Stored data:
[Start of Attachment]
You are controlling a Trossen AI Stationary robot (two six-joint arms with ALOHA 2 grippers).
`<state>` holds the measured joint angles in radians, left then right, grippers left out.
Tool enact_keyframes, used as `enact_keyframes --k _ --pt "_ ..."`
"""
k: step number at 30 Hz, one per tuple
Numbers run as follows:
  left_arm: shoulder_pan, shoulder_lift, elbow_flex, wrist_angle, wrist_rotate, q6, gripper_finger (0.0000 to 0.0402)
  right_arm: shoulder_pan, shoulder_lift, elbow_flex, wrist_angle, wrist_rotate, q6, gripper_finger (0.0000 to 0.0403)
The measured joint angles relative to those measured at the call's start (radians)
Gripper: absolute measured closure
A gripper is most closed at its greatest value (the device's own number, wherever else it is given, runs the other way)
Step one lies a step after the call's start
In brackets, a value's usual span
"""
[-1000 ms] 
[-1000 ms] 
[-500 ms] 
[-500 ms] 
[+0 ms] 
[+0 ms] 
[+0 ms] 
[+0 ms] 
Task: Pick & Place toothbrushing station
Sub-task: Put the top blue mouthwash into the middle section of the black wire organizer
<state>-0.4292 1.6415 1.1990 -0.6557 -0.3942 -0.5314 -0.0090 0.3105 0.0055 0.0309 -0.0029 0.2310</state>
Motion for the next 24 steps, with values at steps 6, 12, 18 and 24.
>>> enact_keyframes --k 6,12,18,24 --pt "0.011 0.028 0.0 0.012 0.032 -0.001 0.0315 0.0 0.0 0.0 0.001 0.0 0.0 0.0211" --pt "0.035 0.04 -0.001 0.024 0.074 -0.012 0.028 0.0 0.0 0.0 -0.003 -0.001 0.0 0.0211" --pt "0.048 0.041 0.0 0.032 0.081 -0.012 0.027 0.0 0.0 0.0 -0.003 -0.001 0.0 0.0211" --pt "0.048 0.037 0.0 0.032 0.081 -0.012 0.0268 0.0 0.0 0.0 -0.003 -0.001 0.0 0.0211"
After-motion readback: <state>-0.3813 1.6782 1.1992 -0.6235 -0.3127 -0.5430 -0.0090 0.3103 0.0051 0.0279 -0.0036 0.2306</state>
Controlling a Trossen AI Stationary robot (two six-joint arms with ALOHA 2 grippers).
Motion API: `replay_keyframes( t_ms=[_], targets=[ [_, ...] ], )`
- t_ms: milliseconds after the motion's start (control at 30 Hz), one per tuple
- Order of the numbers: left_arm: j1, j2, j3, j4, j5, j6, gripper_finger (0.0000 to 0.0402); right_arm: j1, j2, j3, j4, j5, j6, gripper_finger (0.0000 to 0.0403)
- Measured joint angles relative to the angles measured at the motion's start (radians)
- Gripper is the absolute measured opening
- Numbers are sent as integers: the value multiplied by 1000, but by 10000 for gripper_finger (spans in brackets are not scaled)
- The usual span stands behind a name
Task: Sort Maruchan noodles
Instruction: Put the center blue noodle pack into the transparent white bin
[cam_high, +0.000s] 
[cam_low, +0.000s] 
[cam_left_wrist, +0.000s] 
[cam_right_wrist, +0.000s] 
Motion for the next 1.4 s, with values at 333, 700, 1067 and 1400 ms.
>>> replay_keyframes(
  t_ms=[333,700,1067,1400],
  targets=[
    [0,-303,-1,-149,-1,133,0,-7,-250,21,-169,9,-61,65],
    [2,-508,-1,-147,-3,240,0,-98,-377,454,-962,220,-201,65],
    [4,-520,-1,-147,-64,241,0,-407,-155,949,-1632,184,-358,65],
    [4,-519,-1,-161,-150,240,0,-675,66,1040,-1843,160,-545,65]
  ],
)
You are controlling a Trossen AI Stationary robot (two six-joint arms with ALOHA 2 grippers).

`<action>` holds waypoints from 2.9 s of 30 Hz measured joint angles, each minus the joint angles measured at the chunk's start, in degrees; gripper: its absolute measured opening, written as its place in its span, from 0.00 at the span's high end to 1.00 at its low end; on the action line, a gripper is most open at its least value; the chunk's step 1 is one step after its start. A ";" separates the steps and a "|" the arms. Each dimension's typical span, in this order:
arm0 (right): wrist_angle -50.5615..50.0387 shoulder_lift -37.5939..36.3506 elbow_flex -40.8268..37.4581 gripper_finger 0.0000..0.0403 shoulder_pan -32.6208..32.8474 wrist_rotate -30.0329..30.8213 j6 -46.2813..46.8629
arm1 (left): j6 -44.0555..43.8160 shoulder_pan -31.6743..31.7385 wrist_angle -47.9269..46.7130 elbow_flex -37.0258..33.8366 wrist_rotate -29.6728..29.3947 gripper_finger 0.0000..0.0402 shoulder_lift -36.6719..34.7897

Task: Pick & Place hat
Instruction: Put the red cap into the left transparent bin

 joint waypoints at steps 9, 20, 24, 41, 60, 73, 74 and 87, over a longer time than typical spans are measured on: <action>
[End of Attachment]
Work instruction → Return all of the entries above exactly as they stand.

Written response →
You are controlling a Trossen AI Stationary robot (two six-joint arms with ALOHA 2 grippers).
`<state>` holds the measured joint angles in radians, left then right, grippers left out.
Tool enact_keyframes, used as `enact_keyframes --k _ --pt "_ ..."`
"""
k: step number at 30 Hz, one per tuple
Numbers run as follows:
  left_arm: shoulder_pan, shoulder_lift, elbow_flex, wrist_angle, wrist_rotate, q6, gripper_finger (0.0000 to 0.0402)
  right_arm: shoulder_pan, shoulder_lift, elbow_flex, wrist_angle, wrist_rotate, q6, gripper_finger (0.0000 to 0.0403)
The measured joint angles relative to those measured at the call's start (radians)
Gripper: absolute measured closure
A gripper is most closed at its greatest value (the device's own number, wherever else it is given, runs the other way)
Step one lies a step after the call's start
In brackets, a value's usual span
"""
[-1000 ms] 
[-1000 ms] 
[-500 ms] 
[-500 ms] 
[+0 ms] 
[+0 ms] 
[+0 ms] 
[+0 ms] 
Task: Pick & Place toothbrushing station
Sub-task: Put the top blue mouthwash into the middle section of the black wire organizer
<state>-0.4292 1.6415 1.1990 -0.6557 -0.3942 -0.5314 -0.0090 0.3105 0.0055 0.0309 -0.0029 0.2310</state>
Motion for the next 24 steps, with values at steps 6, 12, 18 and 24.
>>> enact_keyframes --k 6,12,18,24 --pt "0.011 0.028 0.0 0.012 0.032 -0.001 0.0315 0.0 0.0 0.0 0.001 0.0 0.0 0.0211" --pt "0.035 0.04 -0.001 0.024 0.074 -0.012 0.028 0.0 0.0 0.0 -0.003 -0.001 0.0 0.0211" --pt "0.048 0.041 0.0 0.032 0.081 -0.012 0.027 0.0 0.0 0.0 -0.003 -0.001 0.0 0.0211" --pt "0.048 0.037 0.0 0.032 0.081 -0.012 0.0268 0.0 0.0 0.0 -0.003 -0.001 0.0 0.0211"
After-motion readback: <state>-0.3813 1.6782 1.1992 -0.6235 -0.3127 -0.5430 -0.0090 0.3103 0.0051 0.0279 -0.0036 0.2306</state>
Controlling a Trossen AI Stationary robot (two six-joint arms with ALOHA 2 grippers).
Motion API: `replay_keyframes( t_ms=[_], targets=[ [_, ...] ], )`
- t_ms: milliseconds after the motion's start (control at 30 Hz), one per tuple
- Order of the numbers: left_arm: j1, j2, j3, j4, j5, j6, gripper_finger (0.0000 to 0.0402); right_arm: j1, j2, j3, j4, j5, j6, gripper_finger (0.0000 to 0.0403)
- Measured joint angles relative to the angles measured at the motion's start (radians)
- Gripper is the absolute measured opening
- Numbers are sent as integers: the value multiplied by 1000, but by 10000 for gripper_finger (spans in brackets are not scaled)
- The usual span stands behind a name
Task: Sort Maruchan noodles
Instruction: Put the center blue noodle pack into the transparent white bin
[cam_high, +0.000s] 
[cam_low, +0.000s] 
[cam_left_wrist, +0.000s] 
[cam_right_wrist, +0.000s] 
Motion for the next 1.4 s, with values at 333, 700, 1067 and 1400 ms.
>>> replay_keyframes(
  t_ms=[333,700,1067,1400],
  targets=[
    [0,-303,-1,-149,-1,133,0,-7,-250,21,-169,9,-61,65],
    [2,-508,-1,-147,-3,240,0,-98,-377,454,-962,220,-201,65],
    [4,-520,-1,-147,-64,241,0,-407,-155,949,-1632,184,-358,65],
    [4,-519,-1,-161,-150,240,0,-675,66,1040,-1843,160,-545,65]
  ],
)
You are controlling a Trossen AI Stationary robot (two six-joint arms with ALOHA 2 grippers).

`<action>` holds waypoints from 2.9 s of 30 Hz measured joint angles, each minus the joint angles measured at the chunk's start, in degrees; gripper: its absolute measured opening, written as its place in its span, from 0.00 at the span's high end to 1.00 at its low end; on the action line, a gripper is most open at its least value; the chunk's step 1 is one step after its start. A ";" separates the steps and a "|" the arms. Each dimension's typical span, in this order:
arm0 (right): wrist_angle -50.5615..50.0387 shoulder_lift -37.5939..36.3506 elbow_flex -40.8268..37.4581 gripper_finger 0.0000..0.0403 shoulder_pan -32.6208..32.8474 wrist_rotate -30.0329..30.8213 j6 -46.2813..46.8629
arm1 (left): j6 -44.0555..43.8160 shoulder_pan -31.6743..31.7385 wrist_angle -47.9269..46.7130 elbow_flex -37.0258..33.8366 wrist_rotate -29.6728..29.3947 gripper_finger 0.0000..0.0402 shoulder_lift -36.6719..34.7897

Task: Pick & Place hat
Instruction: Put the red cap into the left transparent bin

 joint waypoints at steps 9, 20, 24, 41, 60, 73, 74 and 87, over a longer time than typical spans are measured on: <action>

No additional output is expected.